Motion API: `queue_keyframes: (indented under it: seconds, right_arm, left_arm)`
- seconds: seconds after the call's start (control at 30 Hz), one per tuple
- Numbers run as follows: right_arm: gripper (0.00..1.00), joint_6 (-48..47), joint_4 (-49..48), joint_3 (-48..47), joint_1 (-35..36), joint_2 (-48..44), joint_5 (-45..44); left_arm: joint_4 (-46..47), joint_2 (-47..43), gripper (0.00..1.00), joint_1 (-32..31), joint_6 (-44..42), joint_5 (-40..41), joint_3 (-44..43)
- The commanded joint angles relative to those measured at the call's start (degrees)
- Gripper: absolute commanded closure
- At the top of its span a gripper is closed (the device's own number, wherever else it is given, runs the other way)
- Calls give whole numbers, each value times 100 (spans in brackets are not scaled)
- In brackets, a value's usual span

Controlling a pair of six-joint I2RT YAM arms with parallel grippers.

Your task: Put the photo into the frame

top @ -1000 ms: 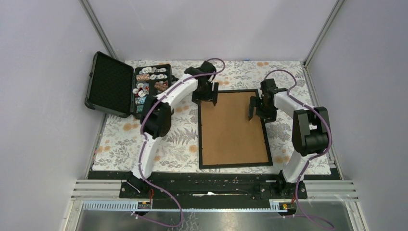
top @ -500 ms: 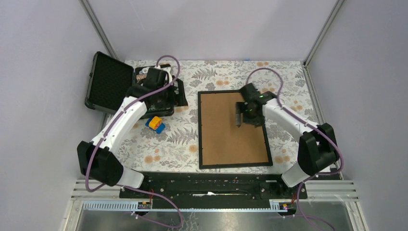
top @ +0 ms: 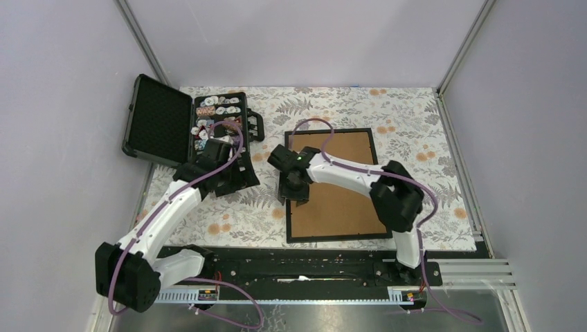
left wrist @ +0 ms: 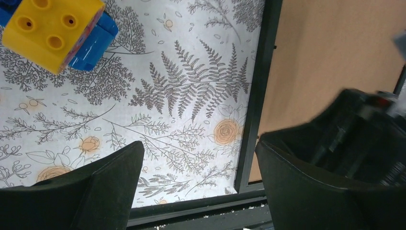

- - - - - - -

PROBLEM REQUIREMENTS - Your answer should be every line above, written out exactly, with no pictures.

COMPLETED EXERCISE -
Motion API: `queue_keyframes: (indented under it: seconds, right_arm, left_arm)`
- seconds: seconds after the call's start (control at 30 Hz), one per tuple
- Numbers run as follows: right_arm: gripper (0.00..1.00), joint_6 (-48..47), joint_4 (-49..48), joint_3 (-48..47), joint_1 (-35..36), joint_2 (-48..44), joint_5 (-45..44); left_arm: joint_4 (-46..47), joint_2 (-47..43), gripper (0.00..1.00), joint_1 (-32..31), joint_6 (-44..42), joint_5 (-40..41), joint_3 (-44..43)
- The commanded joint angles relative to those measured at the call's start (degrees)
- Gripper: absolute commanded closure
- At the top of its span a gripper is closed (the device's own number, wherever else it is given, runs the other way)
- Calls give whole numbers, each value times 100 (spans in brackets are not scaled)
- In brackets, a value's usual span

Controlling a pair of six-joint I2RT YAM arms with parallel grippers.

Your task: Put the photo into the frame

top @ -1000 ms: 
top @ -500 ms: 
top @ +0 ms: 
left wrist @ +0 ms: 

No additional lines are needed for this answer.